* **Work instruction**
Retype every line of the data below, starting with the first and ending with the line that contains "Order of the", but leave out the pictures.

* **Dataset content**

=-=-=

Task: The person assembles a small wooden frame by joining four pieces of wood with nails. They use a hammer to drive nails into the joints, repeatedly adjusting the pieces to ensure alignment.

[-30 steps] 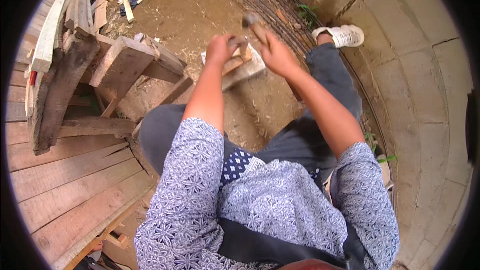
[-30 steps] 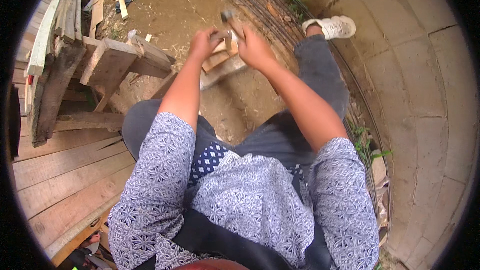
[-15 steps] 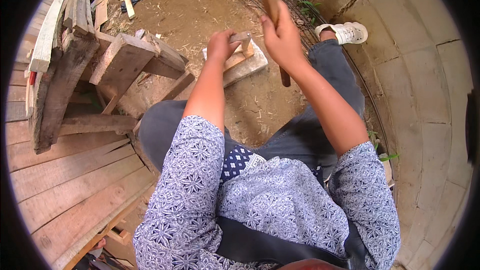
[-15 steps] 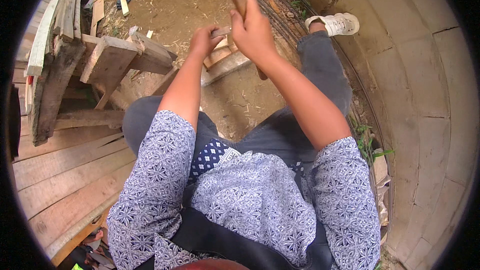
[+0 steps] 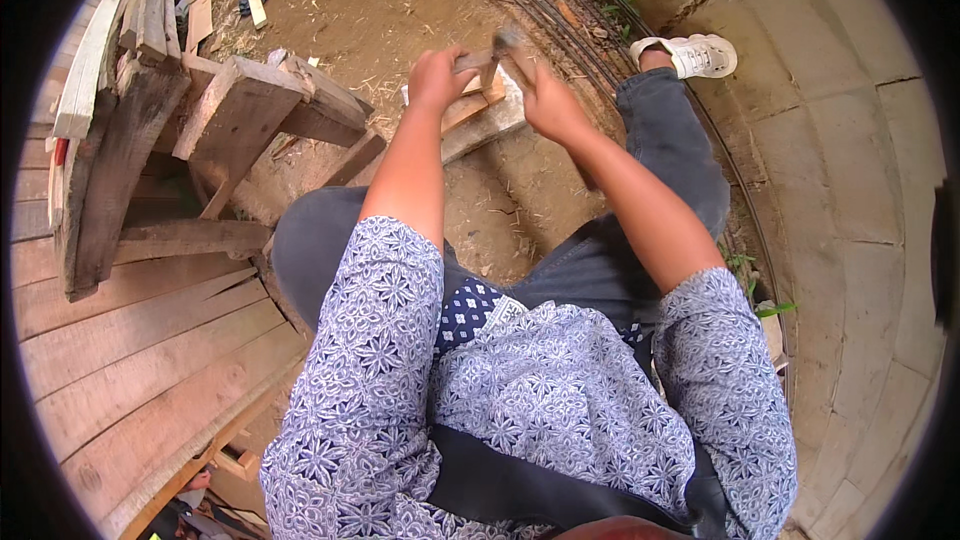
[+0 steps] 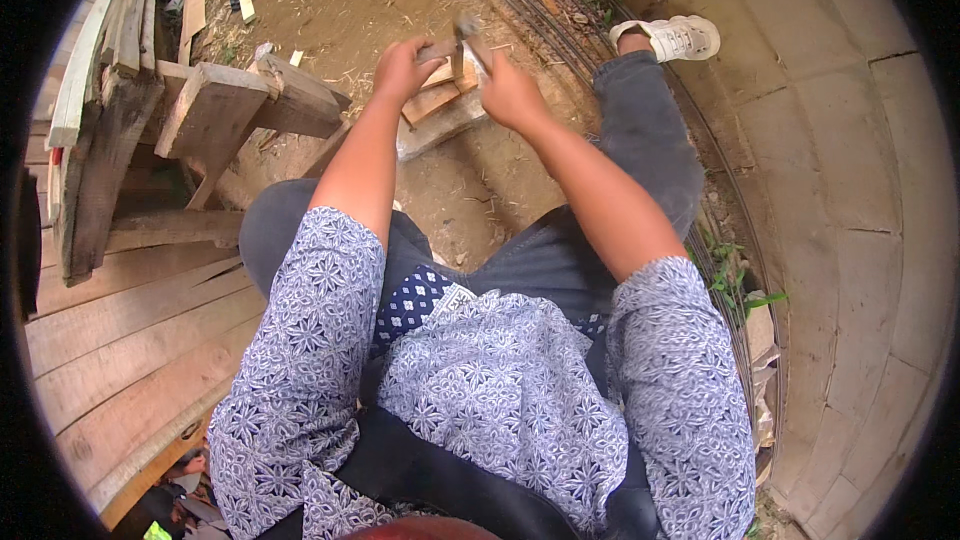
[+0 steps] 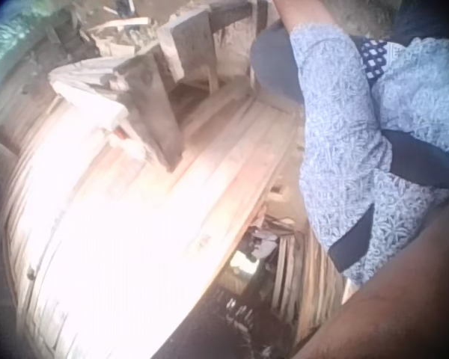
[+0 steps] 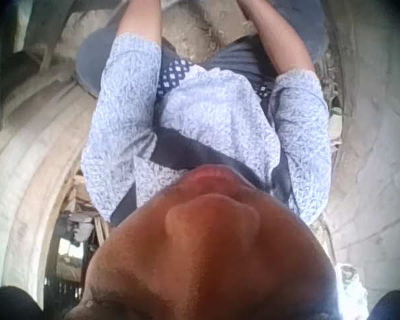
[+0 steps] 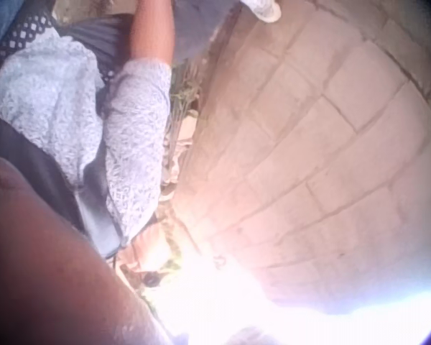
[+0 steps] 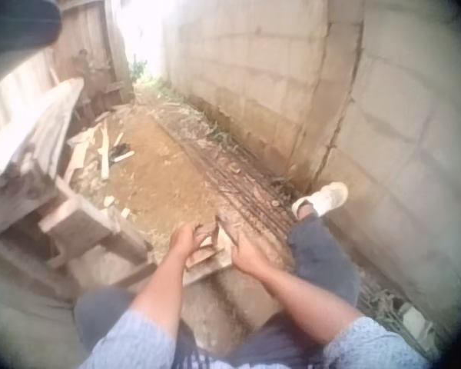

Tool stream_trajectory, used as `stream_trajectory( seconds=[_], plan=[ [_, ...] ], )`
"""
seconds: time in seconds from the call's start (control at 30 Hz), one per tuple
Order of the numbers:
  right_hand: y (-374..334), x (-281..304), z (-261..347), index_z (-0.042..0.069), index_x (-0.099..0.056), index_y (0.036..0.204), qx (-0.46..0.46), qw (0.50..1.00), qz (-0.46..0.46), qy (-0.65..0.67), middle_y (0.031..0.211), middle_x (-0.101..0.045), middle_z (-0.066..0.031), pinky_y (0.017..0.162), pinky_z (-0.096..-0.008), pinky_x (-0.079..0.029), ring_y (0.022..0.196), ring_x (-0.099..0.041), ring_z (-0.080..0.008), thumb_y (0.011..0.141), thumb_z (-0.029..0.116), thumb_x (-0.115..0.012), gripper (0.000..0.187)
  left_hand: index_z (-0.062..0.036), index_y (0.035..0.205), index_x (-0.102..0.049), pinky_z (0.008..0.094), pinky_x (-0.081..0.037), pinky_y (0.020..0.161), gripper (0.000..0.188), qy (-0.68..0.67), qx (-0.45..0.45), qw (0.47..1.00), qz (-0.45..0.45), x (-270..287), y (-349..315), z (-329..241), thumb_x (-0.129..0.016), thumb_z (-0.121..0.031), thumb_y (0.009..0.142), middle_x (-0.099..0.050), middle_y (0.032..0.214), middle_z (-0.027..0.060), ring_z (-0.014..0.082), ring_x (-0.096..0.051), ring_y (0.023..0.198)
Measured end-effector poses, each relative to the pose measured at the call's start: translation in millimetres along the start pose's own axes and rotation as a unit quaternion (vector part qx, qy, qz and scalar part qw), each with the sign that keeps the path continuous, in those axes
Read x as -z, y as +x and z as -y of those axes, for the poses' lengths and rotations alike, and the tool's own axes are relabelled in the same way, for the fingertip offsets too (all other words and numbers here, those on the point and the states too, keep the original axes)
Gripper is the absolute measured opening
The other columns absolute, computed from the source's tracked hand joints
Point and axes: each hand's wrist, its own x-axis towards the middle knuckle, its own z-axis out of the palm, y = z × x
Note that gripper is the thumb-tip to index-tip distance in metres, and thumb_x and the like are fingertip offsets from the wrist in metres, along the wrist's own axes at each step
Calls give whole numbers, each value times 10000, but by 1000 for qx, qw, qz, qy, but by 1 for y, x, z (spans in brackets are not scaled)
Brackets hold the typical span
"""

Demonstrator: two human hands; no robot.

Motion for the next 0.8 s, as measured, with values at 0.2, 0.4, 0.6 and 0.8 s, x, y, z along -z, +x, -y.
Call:
stream_trajectory(
  seconds=[0.2, 0.4, 0.6, 0.8],
  plan=[
    [-4, 27, 46, 47, -533, 1209, 68, 988, -75, 116, 915, -662, -279, 767, -503, -503, 904, -648, -466, 937, 213, -587, 322, -166, 1157, -719, 434, -526, 884, 419, -10, 28, 999, 16, 9, -4, 21, -826, -337, 790, -698, 1068, 174, 357, -657, 1022],
    [19, -6, -42, 3, -572, 1132, 58, 998, 14, -6, 917, -686, -272, 690, -501, -530, 778, -677, -454, 935, 220, -590, 294, -249, 1149, -735, 434, -529, 888, 395, 25, 0, 999, 20, -1, 6, -8, -828, -368, 784, -711, 1073, 157, 358, -663, 1015],
    [-10, 13, 4, 0, -618, 1135, -23, 940, 35, 337, 761, -616, -44, 510, -330, -483, 588, -585, -149, 912, 304, -687, 384, -153, 1184, -740, 387, -508, 956, 450, -68, -20, 996, 48, 22, 20, 43, -835, -353, 792, -712, 1182, 157, 323, -674, 1087],
    [-4, 2, -29, 38, -580, 1131, -98, 909, -36, 402, 777, -576, 5, 434, -266, -420, 534, -518, -83, 831, 316, -825, 477, -82, 1388, -593, 358, -451, 1018, 630, -280, 62, 927, 242, 53, 30, 7, -793, -363, 861, -668, 1270, 80, 191, -601, 1166]
  ],
)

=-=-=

* **Expected output**
Task: The person assembles a small wooden frame by joining four pieces of wood with nails. They use a hammer to drive nails into the joints, repeatedly adjusting the pieces to ensure alignment.

[-30 steps] 
[-30 steps] 
[-15 steps] 
[-15 steps] 
[+0 steps] 
[+0 steps] 
[+0 steps] 
[+0 steps] 
[+0 steps] 
[+0 steps] 

Tool stream_trajectory, used as `stream_trajectory( seconds=[_], plan=[ [_, ...] ], )`
"""
seconds: time in seconds from the call's start (control at 30 Hz), one per tuple
Order of the numbers:

With that, the exercise is finished.